**WHAT THE TASK REQUIRES**
Your answer should be the line containing "Practice step: point at the finger" and each line after it through the end of the data below, repeated exactly.

··· DATA LISTING

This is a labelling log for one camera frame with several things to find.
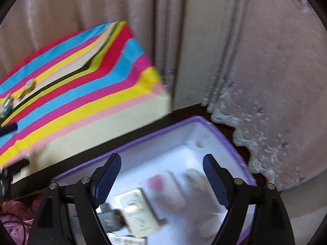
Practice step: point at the striped colourful tablecloth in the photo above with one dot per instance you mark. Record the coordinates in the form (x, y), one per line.
(89, 94)

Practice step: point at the pink label clear packet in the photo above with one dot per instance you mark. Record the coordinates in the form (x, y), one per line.
(157, 185)

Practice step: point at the small teal box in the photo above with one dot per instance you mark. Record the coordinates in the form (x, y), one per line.
(6, 106)

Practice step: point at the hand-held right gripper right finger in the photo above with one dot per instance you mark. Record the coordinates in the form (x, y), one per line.
(214, 181)

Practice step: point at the black box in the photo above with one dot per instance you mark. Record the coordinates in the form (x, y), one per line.
(109, 219)

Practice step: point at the beige curtain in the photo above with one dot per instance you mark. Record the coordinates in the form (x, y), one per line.
(255, 56)

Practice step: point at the pink blanket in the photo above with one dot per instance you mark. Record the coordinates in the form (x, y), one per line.
(15, 209)

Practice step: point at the purple-rimmed white storage box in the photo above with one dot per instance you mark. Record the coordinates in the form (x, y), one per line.
(178, 137)

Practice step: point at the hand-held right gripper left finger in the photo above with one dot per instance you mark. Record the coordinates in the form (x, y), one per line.
(112, 173)

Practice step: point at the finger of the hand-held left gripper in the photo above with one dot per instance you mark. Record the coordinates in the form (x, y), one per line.
(7, 129)
(15, 168)

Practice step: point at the white packets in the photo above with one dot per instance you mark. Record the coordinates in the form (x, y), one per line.
(138, 214)

······

**EXERCISE RESULT**
Practice step: point at the finger of the hand-held left gripper in the photo above with one dot per instance you mark. Record the coordinates in the form (x, y), one per line.
(7, 129)
(15, 168)

Practice step: point at the white packets in the photo above with one dot per instance you mark. Record the coordinates in the form (x, y), one per line.
(138, 214)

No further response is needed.